BH: Can you do the same with Eastern Promises?

SK: Yeah, that again is an attempt to make the event, the opening event the cause of everything, where the girl loses a baby and you subsequently find out that’s what’s going to undo the family, the villainous family, but you don’t know at the time. So again it was trying to find, obviously at the beginning you want to shock people a bit, you want to get their attention, so you’re looking for something that’s got a bit of colour and drama to it, but where possible try and make it, without that moment none of the rest of this would happen.

BH: And how slavish are you, I mean how slavishly do you think about structure?

SK: I should think about it more. I mean it’s not clever to not think about it at all.

BH: It’s worked well so far though.

SK: No but it’s, it sort of does, but the way I’ve tended to do things is I just start writing anything and just keep going and then read it back, and then think what’s… This is for an original, if you’re doing an adaptation of a book or someone else’s idea or a true story then that’s, it’s different, you know what’s going to happen. But if it’s an original idea I find it’s much nicer to just start writing, read it back, and then think about what’s going on. And in the end you write, it’s not very economical because you write a lot of stuff and then afterwards impose some kind of structure on it. But the whole three act thing, I don’t know, it’s, in Hollywood you know you’ve got no choice, you have to do that. You have to do the three acts, you have to do the character arc

BH: But can you look back on the scripts once you’ve written them and see that you have those elements?

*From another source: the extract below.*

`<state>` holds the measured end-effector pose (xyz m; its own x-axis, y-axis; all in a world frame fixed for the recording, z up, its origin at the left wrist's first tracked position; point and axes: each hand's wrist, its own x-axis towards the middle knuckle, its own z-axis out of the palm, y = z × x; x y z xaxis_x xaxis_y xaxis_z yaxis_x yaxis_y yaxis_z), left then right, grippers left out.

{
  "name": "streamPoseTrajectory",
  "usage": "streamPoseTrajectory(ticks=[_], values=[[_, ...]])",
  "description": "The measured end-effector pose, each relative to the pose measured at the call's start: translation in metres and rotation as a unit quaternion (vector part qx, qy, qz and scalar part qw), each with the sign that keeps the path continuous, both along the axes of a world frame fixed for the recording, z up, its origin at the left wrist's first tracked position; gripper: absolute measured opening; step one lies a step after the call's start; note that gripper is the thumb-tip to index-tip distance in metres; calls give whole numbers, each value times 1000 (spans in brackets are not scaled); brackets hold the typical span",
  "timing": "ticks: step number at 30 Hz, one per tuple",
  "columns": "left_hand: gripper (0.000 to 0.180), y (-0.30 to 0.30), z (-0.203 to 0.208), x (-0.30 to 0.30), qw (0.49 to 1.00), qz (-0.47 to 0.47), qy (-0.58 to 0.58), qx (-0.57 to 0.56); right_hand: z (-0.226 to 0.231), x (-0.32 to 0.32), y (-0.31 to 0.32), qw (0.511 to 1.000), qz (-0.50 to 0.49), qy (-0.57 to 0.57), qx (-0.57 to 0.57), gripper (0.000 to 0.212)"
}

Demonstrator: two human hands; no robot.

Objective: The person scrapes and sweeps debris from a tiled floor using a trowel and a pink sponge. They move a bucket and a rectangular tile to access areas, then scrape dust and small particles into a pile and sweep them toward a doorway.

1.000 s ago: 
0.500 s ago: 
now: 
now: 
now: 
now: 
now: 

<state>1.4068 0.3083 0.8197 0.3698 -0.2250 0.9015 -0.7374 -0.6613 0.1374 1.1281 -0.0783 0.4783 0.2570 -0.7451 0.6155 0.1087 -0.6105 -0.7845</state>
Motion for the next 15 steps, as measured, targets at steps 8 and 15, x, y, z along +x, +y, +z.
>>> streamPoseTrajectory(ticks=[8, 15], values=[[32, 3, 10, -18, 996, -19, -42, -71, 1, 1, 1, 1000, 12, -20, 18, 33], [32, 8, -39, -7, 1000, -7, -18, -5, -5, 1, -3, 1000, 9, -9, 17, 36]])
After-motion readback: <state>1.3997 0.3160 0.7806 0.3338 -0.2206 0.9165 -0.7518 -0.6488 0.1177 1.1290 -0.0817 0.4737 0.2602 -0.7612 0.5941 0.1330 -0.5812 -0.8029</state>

SK: Sort of, yeah, I mean the three acts, it does, it is really there, intrinsically there in a story I think, as it is in a joke. So you’ve got the punchline, the set-up, and then the bit in the middle. But the one I have most problem with is the idea that the character has to change, the lead character must change. And in America the lead character must improve, you know and it’s absolutely an essential rule, you know he’s got to get better, or she. And I’m not sure that that necessarily should be the case and, you know, I don’t know if many people change that radically over the course of an event or a sequence you know, and I prefer the idea that they stay who they are. But the rules of the game are such that in Hollywood people actually look for evidence that the rules have been adhered to. You know, where’s the end of the first act? And you don’t know, so in the end you sort of invent one. But telling, I mean Locke is hopefully not like that, and it’s much more just one journey. And Locke was an attempt to sort of play around with all of those concepts like the journey, and it is a journey and, you know, the future’s there and the past is there, and that’s the past in the rear-view mirror sort of thing. So, yeah, I can’t remember what the question was, sorry.

BH: Go back to, just go back to adaptation, you just touched on that briefly, specifically with Amazing Grace which we saw a clip of. That’s a very different kind of adaptation because you’re adapting real life and you’re adapting specifically from Hansard, that’s right isn’t it?

SK: Some of the dialogue is from Hansard, yeah, or from the account.

BH: And so how much of a different exercise was that, specifically in relation to opening?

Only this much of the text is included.